I'm confident that we can get to the bottom of my mental terrorist problem, and save the area from catastrophic casualties.
Especially since I've discovered that the weatherman is the mole.
Comments
I have the exact same issue. Why clean when I could sit on my ass and knit or blog or play with the kids or laller laller laller around in circles? Seriously, we just need enough money so I can pay someone else to do that stuff. Right? RIGHT!
Sorry, I think I'm being an enabler or something. Just tell me to go jump.
Posted by: Elaine | March 12, 2006 9:43 AM
Whoo. You are so not alone on that issue. Good for you for seeking some help with dealing with it though. I've had a couple bouts of therapy over the years, and it's been very helpful every time. I hope it's helpful for you too!
Posted by: Thorny | March 12, 2006 10:39 AM
Honey, what are we talking about here? Do you have clutter problems or are rodents taking over rooms in the house? There are many shades of clean, and I'm all for figuring those out. I'm more of a clutter person, BUT I know where everything is(of course, I'm a mom). Maybe you just need to find the right balance. I actually think it's good that my girls realize that Mommy has many sides. Good luck!
Posted by: Cory | March 12, 2006 11:34 AM
Wow. The idea of sitting with another human being who actually pays attention and listens to me for 50 minutes sounds wonderful. I hope your therapist is helpful and that you get great things out of your therapy; whatever you want, I hope you get it.
In any case, 50 minutes a week where YOU are the most important person in the room. Hey, that can not be bad.
Posted by: Mary | March 12, 2006 3:36 PM
You don't need a therapist. You need me. I'll kick your ass into next week. Apparently you didn't know that I am the MEAN FlyLady to my friends. I send them e-mails with things like "Put down those bon-bons, get off your tookis and clean up after yourself!" in the subject line. Then I give them purple pens that say "I'm proud of you".
Posted by: Mega Mom | March 12, 2006 5:01 PM
I should be meeting you there then. We could gang up on the therapist and make him see there is nothing wrong with having 10 baskets of laundry waiting to be folded and 10 more right behind them waiting to be washed or inches of dust needing extermination or toothpaste permanently sealed to the bathroom sink that really should be scraped off and that the internet is soooo much more worth our time than all that nonsense. Oh, wait, these are the issues that need resolving, right? We don't need a therapist, we need a maid!
Posted by: Kristi | March 13, 2006 8:38 AM
Okaaaay - you went to see this therapist because you are having trouble getting up and getting things done. You spend more time than you should online. He tells you that when you feel this way you should just waste more time journaling your feelings.
That's funny!! My therapist tells me to just get off my lazy dead ass and do something.

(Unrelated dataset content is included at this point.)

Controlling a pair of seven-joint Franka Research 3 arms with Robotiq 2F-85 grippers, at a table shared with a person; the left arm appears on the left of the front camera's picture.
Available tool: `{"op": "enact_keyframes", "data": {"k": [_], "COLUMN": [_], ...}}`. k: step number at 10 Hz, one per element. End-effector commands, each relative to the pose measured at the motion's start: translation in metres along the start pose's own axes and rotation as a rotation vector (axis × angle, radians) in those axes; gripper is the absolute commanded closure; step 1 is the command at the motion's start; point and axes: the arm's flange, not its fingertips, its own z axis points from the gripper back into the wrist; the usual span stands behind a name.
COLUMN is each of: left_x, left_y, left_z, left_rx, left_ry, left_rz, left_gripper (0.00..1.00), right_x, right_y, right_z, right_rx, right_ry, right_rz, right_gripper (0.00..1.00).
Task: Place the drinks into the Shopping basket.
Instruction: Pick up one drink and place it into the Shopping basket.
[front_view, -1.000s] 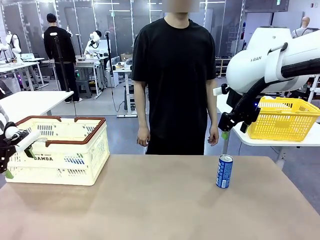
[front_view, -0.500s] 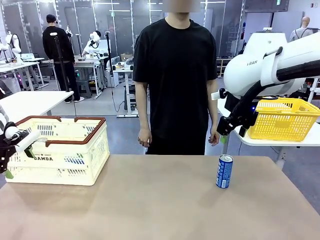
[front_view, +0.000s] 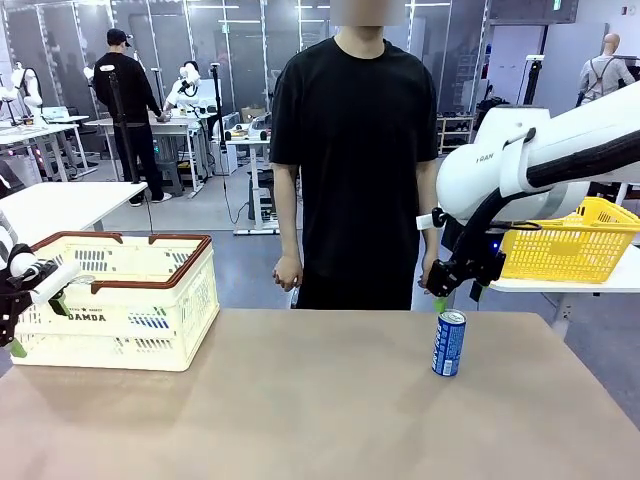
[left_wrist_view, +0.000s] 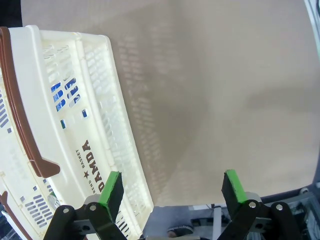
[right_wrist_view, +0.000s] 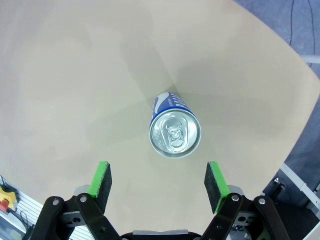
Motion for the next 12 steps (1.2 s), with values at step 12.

One of us definitely needs a new therapist!!! LMAO
Posted by: Debby | March 13, 2006 9:09 AM
Just a thought, would your healthcare plan cover a maid instead of the therapist. Or could you hire a maid and ask her to pretend she is a therapist if the healthcare people ask? Would they go as far as asking her for credentials?
Posted by: Lisa | March 13, 2006 12:20 PM
Gee, I thought the fun sized chocolate treat idea was unique to me?! Clean toilet - have chocolate! Clean bath - have chocolate! Clean mirror - have fit because streaks-r-us (and for some reason, I care), have chocolate due to high stress level, then lie down to allow calm to return. Have 4 hour nap, have chocolate!
Hang in there, and maybe consider a cleaning service once a month?It worked for me, as NOTHING motivates quite like knowing people are coming to clean your house and you NEED TO MAKE SURE IT IS CLEAN ENOUGH FOR THEM TO SEE.